For each of six scenarios in which reconsent might be warranted, the survey asked respondents to indicate their level of agreement/disagreement with a statement about the ethical necessity of reconsent ( Figure 1 ). The ASHG and PRIM&R groups had similar overall responses, with a majority of both groups, between 53% and 87%, agreeing that reconsent should occur when researchers want to look for a new gene variant or add genetic measures to an existing study, when researchers want to investigate an unrelated condition, and when a minor reaches majority age ( Figure 1 ). However, there was a range of opinions within each group regarding conditions under which study participants should be approached for reconsent. In addition, ASHG respondents tended to be less likely than PRIM&R respondents to endorse reconsent. These differences are reflected in the results from the ordinal logistic regression models ( Table 2 ), which show significant differences (P < 0.01) in the distribution of responses between the two groups for five of the six reconsent scenarios presented (see Figure 1 ): for example, 41% of ASHG respondents considered reconsent unnecessary if an investigator wished to study a genetic variant not included in the original consent, as compared with 20% of PRIM&R respondents (OR = 2.06; 95% CI = 1.49, 2.85). Similar differences were seen for reconsent when adding a genetic measure to a study that did not originally include such measures; reconsent investigating a new, but related condition or an unrelated condition; or when consent was originally given by parents on behalf of a child who is no longer a minor. For one scenario, which described researchers sharing deidentified samples or data with another investigator at an outside institution, both groups were about evenly divided in their opinions, with similar numbers of respondents in agreement with the statement as disagreeing with it, and the difference was not statistically significant (OR = 1.15; 95% CI = 0.82, 1.60).
Identifiability and possible harms
Within both groups, however, there was a range of opinions regarding the likelihood of an individual research participant being reidentified from coded data, the likelihood that harm would occur if an individual were to be reidentified, and the likelihood of a federal agency compelling a researcher to disclose study data ( Figure 2 ). The PRIM&R group had a higher percentage of people responding “neutral” to all three questions than did the ASHG group. The distribution of responses between the groups was statistically significantly different (P < 0.001) for all three items after adjusting for gender and years of work experience ( Table 2 ). Based on results from the ordinal logistic regression models, ASHG respondents considered reidentification and compelled disclosure less likely than did PRIM&R respondents (OR = 1.78; 95% CI = 1.27, 2.48); they also considered it less likely that a federal agency would compel investigators to disclose information about study participants (OR = 2.02; 95% CI = 1.37, 2.97), or that harm to participants would occur as a result of reidentification from coded data (OR = 3.82; 95% CI = 2.65, 5.50).
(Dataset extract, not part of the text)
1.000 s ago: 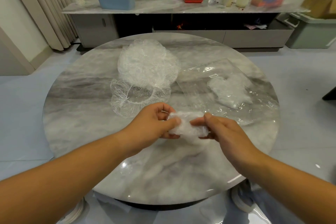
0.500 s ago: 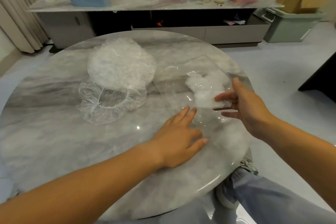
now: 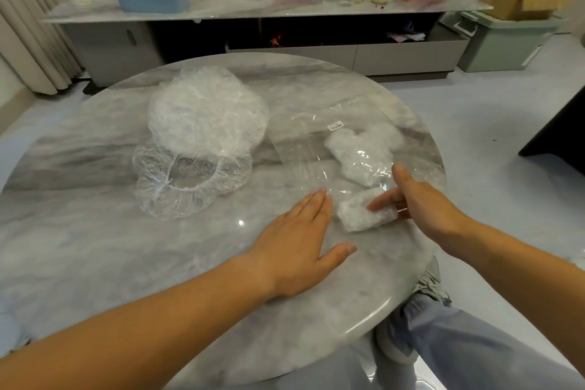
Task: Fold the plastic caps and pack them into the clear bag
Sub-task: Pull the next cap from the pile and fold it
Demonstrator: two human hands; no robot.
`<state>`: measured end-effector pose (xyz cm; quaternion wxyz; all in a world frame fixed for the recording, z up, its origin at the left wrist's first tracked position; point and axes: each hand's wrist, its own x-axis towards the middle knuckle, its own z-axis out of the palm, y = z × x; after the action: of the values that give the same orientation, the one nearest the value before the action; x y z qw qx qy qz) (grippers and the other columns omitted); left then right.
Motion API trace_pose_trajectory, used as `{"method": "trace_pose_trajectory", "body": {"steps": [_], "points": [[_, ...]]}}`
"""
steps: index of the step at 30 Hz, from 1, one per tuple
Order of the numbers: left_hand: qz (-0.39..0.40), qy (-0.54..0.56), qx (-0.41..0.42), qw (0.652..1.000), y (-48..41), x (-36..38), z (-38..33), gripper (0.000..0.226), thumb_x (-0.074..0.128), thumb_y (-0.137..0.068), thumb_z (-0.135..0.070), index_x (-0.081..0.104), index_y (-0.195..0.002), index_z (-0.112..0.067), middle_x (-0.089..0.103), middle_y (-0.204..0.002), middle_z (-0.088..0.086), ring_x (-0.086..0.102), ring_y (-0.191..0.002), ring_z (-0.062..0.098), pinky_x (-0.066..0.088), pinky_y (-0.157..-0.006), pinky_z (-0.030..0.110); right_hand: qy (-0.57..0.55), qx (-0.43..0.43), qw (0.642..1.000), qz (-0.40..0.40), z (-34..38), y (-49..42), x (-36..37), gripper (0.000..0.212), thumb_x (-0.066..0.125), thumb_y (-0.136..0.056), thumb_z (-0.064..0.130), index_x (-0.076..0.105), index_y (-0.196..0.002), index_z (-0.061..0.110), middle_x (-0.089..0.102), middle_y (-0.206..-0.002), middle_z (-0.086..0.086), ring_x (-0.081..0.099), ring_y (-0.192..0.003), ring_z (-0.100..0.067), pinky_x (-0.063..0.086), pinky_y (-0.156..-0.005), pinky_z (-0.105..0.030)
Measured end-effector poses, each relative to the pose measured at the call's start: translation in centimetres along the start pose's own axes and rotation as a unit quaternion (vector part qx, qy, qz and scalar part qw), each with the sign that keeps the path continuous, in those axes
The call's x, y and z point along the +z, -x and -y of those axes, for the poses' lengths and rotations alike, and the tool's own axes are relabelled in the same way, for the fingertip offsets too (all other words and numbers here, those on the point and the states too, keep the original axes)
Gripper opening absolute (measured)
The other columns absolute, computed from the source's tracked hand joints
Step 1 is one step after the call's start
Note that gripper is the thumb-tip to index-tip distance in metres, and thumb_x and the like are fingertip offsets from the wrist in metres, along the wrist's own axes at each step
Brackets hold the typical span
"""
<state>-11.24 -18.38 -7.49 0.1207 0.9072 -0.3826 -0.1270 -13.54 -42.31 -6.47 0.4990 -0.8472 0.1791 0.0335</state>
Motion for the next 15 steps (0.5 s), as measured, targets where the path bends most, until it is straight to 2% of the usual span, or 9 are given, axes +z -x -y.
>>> {"method": "trace_pose_trajectory", "body": {"steps": [2, 4, 6, 8, 12, 15], "points": [[-0.006, -0.001, 0.016, 1.0, 0.1, -0.1, 0.0, 0.084, 0.028, -0.098, -0.066, -0.001, -0.161, -0.019, -0.013, -0.167, -0.003, -0.01, -0.153, 0.009, 0.002, -0.124, 0.027, 0.003, 0.005, 1.0, 0.006, 0.3, 0.0, 0.0, 0.082, 0.018, -0.101, 0.067, 0.083, -0.077, 0.023, 0.076, -0.093, -0.003, 0.065, -0.093, -0.024, 0.049, -0.093, -0.035], [-0.005, -0.006, 0.035, 0.999, 0.2, 0.0, 0.1, 0.075, 0.032, -0.099, -0.065, 0.014, -0.16, -0.025, -0.01, -0.168, -0.002, -0.01, -0.154, 0.012, 0.005, -0.124, 0.03, -0.002, 0.01, 1.0, 0.012, 0.5, 0.1, -0.1, 0.083, 0.019, -0.1, 0.068, 0.083, -0.076, 0.021, 0.077, -0.091, -0.003, 0.065, -0.093, -0.024, 0.048, -0.087, -0.031], [-0.001, -0.011, 0.042, 0.999, 0.2, 0.1, 0.2, 0.064, 0.033, -0.099, -0.064, 0.033, -0.152, -0.029, -0.007, -0.169, 0.001, -0.009, -0.154, 0.015, 0.006, -0.124, 0.033, 0.0, 0.006, 1.0, 0.0, 0.4, 0.1, -0.2, 0.084, 0.019, -0.1, 0.07, 0.083, -0.073, 0.021, 0.076, -0.091, -0.003, 0.066, -0.095, -0.023, 0.049, -0.095, -0.035], [-0.001, -0.02, 0.04, 0.999, 0.0, 0.3, 0.3, 0.06, 0.032, -0.099, -0.065, 0.042, -0.146, -0.028, -0.006, -0.169, 0.003, -0.01, -0.154, 0.016, 0.005, -0.124, 0.034, 0.009, -0.003, 0.999, -0.036, 0.2, 0.0, -0.5, 0.085, 0.02, -0.101, 0.069, 0.081, -0.068, 0.019, 0.074, -0.088, -0.002, 0.063, -0.094, -0.019, 0.046, -0.101, -0.04], [0.001, -0.057, 0.037, 0.998, -0.3, 0.7, 0.0, 0.062, 0.028, -0.099, -0.066, 0.042, -0.147, -0.03, -0.014, -0.167, 0.005, -0.018, -0.153, 0.017, -0.001, -0.125, 0.041, 0.016, -0.012, 0.997, -0.079, -0.3, -0.3, -0.9, 0.086, 0.022, -0.103, 0.065, 0.077, -0.06, 0.015, 0.073, -0.083, -0.005, 0.061, -0.087, -0.02, 0.046, -0.094, -0.041], [0.001, -0.112, 0.026, 0.993, -0.5, 1.2, -0.3, 0.075, 0.019, -0.097, -0.07, 0.028, -0.156, -0.024, -0.027, -0.164, 0.006, -0.03, -0.149, 0.019, -0.006, -0.124, 0.046, 0.016, -0.023, 0.996, -0.083, -0.7, -0.3, -1.0, 0.086, 0.023, -0.103, 0.064, 0.075, -0.058, 0.013, 0.073, -0.08, -0.008, 0.061, -0.084, -0.021, 0.042, -0.084, -0.036]]}}
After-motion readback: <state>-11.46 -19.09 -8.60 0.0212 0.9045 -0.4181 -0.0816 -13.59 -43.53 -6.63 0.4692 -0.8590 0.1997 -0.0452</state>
Both groups displayed a range of opinions on most questions. These observations suggest that several issues remain unresolved within each group regarding reidentification and its associated risk for participants and the circumstances under which reconsent is necessary for new uses of a research sample. Nevertheless, our results also confirm differences between genetic researchers and IRBs,23 in that we could discern differences in the distribution of opinions between the groups.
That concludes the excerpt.